__Problem to solve__
Of the lines below, write out exactly those from the line with "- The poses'" through the line with "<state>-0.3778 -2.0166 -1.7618", both included, and skip the rest.

•••••

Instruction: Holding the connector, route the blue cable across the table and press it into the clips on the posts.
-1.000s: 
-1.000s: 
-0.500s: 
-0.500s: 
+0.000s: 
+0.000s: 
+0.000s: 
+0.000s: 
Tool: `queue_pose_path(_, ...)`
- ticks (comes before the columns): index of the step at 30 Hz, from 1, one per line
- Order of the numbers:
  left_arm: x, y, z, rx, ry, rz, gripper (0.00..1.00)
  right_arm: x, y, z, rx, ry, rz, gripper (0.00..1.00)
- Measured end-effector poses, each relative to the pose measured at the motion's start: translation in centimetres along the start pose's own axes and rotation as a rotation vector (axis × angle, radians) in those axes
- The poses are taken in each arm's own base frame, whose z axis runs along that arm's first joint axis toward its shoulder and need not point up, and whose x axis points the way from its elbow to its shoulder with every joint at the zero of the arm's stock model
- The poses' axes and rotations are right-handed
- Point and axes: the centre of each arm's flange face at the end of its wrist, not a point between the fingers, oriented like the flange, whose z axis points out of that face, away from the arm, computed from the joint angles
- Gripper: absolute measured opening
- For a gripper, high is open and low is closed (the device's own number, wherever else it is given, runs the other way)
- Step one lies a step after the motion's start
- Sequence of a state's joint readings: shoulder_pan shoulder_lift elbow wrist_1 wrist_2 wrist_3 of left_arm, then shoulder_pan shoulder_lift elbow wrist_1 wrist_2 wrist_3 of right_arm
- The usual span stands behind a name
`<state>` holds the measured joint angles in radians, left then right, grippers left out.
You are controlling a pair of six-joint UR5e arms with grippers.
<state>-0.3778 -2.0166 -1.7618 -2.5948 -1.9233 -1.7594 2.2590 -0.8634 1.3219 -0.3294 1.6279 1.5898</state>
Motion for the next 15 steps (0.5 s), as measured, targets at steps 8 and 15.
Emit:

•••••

__Output of the task__
- The poses' axes and rotations are right-handed
- Point and axes: the centre of each arm's flange face at the end of its wrist, not a point between the fingers, oriented like the flange, whose z axis points out of that face, away from the arm, computed from the joint angles
- Gripper: absolute measured opening
- For a gripper, high is open and low is closed (the device's own number, wherever else it is given, runs the other way)
- Step one lies a step after the motion's start
- Sequence of a state's joint readings: shoulder_pan shoulder_lift elbow wrist_1 wrist_2 wrist_3 of left_arm, then shoulder_pan shoulder_lift elbow wrist_1 wrist_2 wrist_3 of right_arm
- The usual span stands behind a name
`<state>` holds the measured joint angles in radians, left then right, grippers left out.
You are controlling a pair of six-joint UR5e arms with grippers.
<state>-0.3778 -2.0166 -1.7618 -2.5948 -1.9233 -1.7594 2.2590 -0.8634 1.3219 -0.3294 1.6279 1.5898</state>

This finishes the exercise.